I'm unclear why this is "despicable", though. This is a business, trying to get a better rate, and cutting purchases from the company in question unless they give a better rate... If S&S needs B&N more than B&N needs S&S (which seems to be the case), then S&S has to buckle. They have little choice.

This isn't despicable; it's just how business works. It's sad that it will hurt writers (being one, I feel more natural empathy for the writers than for the S&S employees who will get sacked if this goes on too long). But that's the nature of the business.


----------



## morfiction (Mar 26, 2013)

Why would they do this? Isn't the brick and mortar book store scene fragile enough?


----------



## Steerpike (Mar 26, 2013)

morfiction said:


> Why would they do this? Isn't the brick and mortar book store scene fragile enough?

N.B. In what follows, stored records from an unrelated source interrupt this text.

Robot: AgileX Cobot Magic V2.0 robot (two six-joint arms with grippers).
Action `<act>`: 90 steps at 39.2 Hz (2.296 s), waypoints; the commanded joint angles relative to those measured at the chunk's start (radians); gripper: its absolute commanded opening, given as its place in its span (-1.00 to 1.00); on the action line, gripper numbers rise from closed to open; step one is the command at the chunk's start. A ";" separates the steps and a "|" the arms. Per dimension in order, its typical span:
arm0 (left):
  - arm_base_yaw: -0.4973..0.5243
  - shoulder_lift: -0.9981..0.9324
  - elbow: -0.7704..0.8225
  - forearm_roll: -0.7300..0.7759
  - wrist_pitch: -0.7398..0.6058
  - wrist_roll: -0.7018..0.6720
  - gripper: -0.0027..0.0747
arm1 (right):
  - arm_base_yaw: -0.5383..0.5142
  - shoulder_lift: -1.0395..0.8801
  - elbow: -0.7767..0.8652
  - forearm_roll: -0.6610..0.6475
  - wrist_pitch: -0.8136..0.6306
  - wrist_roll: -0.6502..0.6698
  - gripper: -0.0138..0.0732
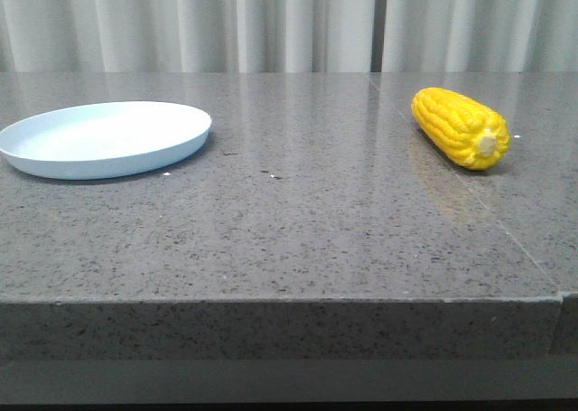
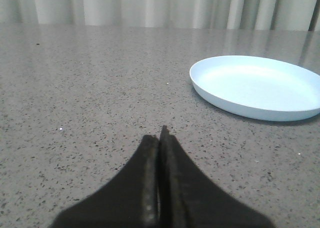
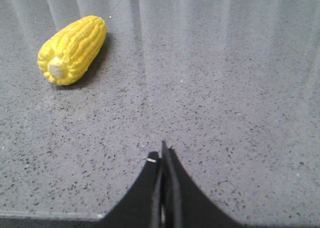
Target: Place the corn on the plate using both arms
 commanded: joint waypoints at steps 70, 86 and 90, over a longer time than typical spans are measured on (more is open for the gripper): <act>-0.002 0.348 -0.529 0.080 0.066 -0.002 -0.98 | -0.006 0.316 -0.600 0.041 0.095 -0.002 -0.84; -0.002 0.348 -0.529 0.080 0.066 -0.002 0.11 | -0.006 0.316 -0.600 0.041 0.098 -0.002 0.02; -0.002 0.348 -0.529 0.080 0.066 -0.002 0.78 | -0.006 0.316 -0.600 0.041 0.098 -0.002 0.51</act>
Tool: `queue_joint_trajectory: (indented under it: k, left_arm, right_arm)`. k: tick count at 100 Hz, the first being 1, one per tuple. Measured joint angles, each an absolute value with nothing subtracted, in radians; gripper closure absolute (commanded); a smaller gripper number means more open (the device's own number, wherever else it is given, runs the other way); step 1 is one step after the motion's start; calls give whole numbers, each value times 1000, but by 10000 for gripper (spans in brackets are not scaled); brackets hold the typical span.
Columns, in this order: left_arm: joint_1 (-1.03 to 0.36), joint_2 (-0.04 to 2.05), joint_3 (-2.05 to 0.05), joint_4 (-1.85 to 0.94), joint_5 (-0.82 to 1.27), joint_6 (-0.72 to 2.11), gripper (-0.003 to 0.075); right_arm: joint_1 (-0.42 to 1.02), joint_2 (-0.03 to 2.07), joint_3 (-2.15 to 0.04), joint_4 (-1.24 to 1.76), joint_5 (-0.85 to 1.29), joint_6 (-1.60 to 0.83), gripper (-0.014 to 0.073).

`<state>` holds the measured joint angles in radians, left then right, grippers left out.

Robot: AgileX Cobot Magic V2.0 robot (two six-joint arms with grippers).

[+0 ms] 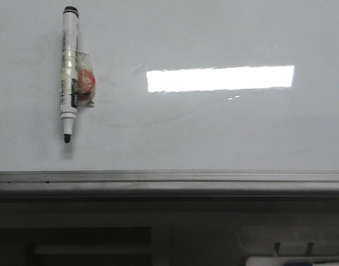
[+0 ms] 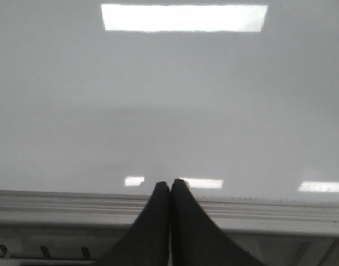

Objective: Write number 3 on whiteboard

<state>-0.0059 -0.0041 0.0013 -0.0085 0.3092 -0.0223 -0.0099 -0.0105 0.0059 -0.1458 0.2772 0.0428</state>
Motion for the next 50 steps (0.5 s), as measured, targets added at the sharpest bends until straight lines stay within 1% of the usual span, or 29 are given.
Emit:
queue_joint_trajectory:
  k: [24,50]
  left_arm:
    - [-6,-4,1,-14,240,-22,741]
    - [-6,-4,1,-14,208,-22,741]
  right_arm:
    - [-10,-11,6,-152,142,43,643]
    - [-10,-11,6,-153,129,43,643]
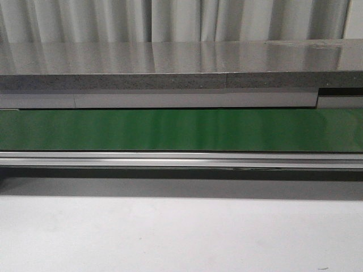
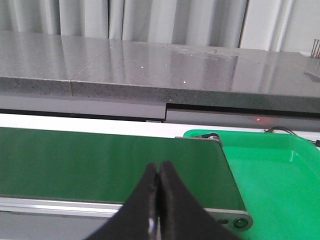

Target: Move button from right to left

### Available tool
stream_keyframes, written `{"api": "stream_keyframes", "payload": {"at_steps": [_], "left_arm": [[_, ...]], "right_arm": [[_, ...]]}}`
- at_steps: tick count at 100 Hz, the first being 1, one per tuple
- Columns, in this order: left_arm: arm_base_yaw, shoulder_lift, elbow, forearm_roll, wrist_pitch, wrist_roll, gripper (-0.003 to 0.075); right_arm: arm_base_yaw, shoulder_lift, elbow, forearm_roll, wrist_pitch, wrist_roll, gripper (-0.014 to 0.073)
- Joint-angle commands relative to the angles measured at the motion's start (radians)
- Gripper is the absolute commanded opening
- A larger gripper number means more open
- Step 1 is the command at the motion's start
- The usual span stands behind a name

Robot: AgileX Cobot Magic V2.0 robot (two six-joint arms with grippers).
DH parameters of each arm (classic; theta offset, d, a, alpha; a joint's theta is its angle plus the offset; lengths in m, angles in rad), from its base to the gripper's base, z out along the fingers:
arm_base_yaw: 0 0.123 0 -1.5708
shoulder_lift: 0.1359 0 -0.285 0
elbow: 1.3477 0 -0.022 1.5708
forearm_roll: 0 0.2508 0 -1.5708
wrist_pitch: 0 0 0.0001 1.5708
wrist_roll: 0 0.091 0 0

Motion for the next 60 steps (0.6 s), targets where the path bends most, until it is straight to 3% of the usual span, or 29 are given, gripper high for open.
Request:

That's why. They want to spend less money on books and get more from the publisher for their efforts.


----------



## Mindfire (Mar 26, 2013)

S&S could always take their business elsewhere right? Why do they need B&N?


----------



## Kevin O. McLaughlin (Mar 26, 2013)

Mindfire said:


> S&S could always take their business elsewhere right? Why do they need B&N?



Um... Where?

Amazon is the largest seller of print books in the US. B&N is the second largest. There is no third place of any significant size.


Edited to add: The problem is, B&N customers are going to shop at B&N, whether S&S books are sold there or not. Which means S&S books not being sold at those stores is a net loss of a HUGE percentage of their market for S&S, and a very minimal loss to B&N. B&N can get along about 99% as well as they have been without S&S, while S&S cannot survive losing B&N.


----------



## Devor (Mar 26, 2013)

This does remind me of what someone said previously about B&N wanting to run a cheap store, not a profitable one.

While it's sort of "fair practice," I guess, there's only so many times B&N can play that card.  If S&S gives in - and it sounds like they'll have to mostly give in - then other publishers will, too.

But if S&S doesn't, and either just relies on Amazon or else goes under, B&N will just speed up their own irrelevancy.  B&N doesn't have a strong hand in the long run, and publishers have to know that B&N can't blacklist everyone.

What I mean is, I think B&N is all in on this hand, even if they'll probably win.  And honestly, they probably should win.  But it's a desperate play.


----------



## Kevin O. McLaughlin (Mar 26, 2013)

Desperate is probably an understatement. In the very short term, B&N will be closing down their chain retail stores; they're simply not viable in the current market. Problem is, it's difficult to close down hundreds of stores without shattering your company, even if those stores have lost money ever year for years now.

B&N has for a few years been worth more as raw assets than they are worth in stock value; they're prime for a hostile takeover to come in, buy them out, and liquidate the company for profit.


----------